Bruen had an implicit belief in special providences, "judgments", and witchcraft. He refused to drink healths even at the high sheriff's feast. Towards the end of his life his prayers were twice accompanied by "ravishing sights".

==Family==
In 1580, Bruen married a widow, Elizabeth Cowper (1552–1595/6), previously married to John Cowper, alderman of Chester. Her father was Henry Hardware, who had twice been mayor of Chester and opposed mystery plays. Her brother Henry the younger, who in early life had boarded with the Bruens, was mayor in 1599, and closed the bullring, also banning the baiting of bulls and bears, all plays, and the dragon with naked boys traditional in the pageant of the Chester Show.

Elizabeth died suddenly, and after a time Bruen married Ann Fox, whom he first met at a religious meeting in Manchester. For a year they lived at her mother's house at Rhodes, near Manchester. He then returned to Stapleford, and again his house had visitors from the gentry. Ann died c.1616 and Bruen then spent a number of years in Chester.

In total, Bruen was married three times and had 11 children. He was survived by his third wife Margaret.

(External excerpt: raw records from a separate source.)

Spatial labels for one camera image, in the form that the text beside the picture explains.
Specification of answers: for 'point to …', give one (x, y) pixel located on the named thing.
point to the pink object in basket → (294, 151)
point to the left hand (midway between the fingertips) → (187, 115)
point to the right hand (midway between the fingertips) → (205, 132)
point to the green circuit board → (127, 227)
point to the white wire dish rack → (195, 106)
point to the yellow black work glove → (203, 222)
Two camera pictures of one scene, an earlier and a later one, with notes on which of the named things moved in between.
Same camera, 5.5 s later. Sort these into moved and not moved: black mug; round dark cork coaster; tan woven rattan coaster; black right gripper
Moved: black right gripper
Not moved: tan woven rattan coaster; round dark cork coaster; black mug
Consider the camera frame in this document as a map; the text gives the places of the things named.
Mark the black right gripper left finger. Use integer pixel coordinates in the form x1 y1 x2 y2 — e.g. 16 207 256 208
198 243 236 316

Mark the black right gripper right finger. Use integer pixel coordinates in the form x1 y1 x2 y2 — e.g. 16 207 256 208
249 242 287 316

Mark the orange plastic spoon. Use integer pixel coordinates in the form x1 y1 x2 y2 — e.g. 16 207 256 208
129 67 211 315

Among the Harleian MSS. is the petition of his son, Calvin Bruen, of Chester, a mercer, respecting the treatment he received for visiting William Prynne when he was taken through Chester to imprisonment at Carnarvon Castle, and actions of John Bridgeman, bishop of Chester. A former mayor, Calvin Bruen was one of the "Chester men" who were a target for Archbishop Laud, and it has been presumed that his father's "godly" reputation played a part in that.

==Legacy==
Also in the Harleian MSS. is a compilation by Bruen entitled "A godly profitable collection of divers sentences out of Holy Scripture, and variety of matter out of several divine authors." These writings are commonly called his cards, and are 52 in number.

==Biographers==
William Hinde (died 1629) wrote a biographical memoir of John Bruen that was published by his son Samuel Hinde, then rector of Standish and chaplain to James Stanley, Lord Strange, in 1641. An abbreviated form of the long original title is A Faithfull Remonstrance of the Holy Life and Happy Death of John Bruen of Bruen-Stapleford.

William Hinde was related by marriage, his wife Margaret being the sister of Bruen's second wife Ann. He described Bruen's household as "a little Bethel", and Walsham comments on how Bruen's governance of the home, as related by Hinde, an "examplary regime", bears an "uncanny resemblance" to "prescriptive texts". An abridged edition of Hinde's work was published in 1799 as The Very Singular Life of John Bruen Esquire, of Bruen Stapleford, Cheshire, with a New York edition in 1857.

Bruen's life attracted later attention. He was included in William Urwick the younger's Historical Sketches of Nonconformity in the County Palatine of Chester (1864) and in George Ormerod’s History of the County Palatine and City of Chester (1882). He was noted as a model puritan by Robert Halley in Lancashire: its Puritanism and Nonconformity (1869).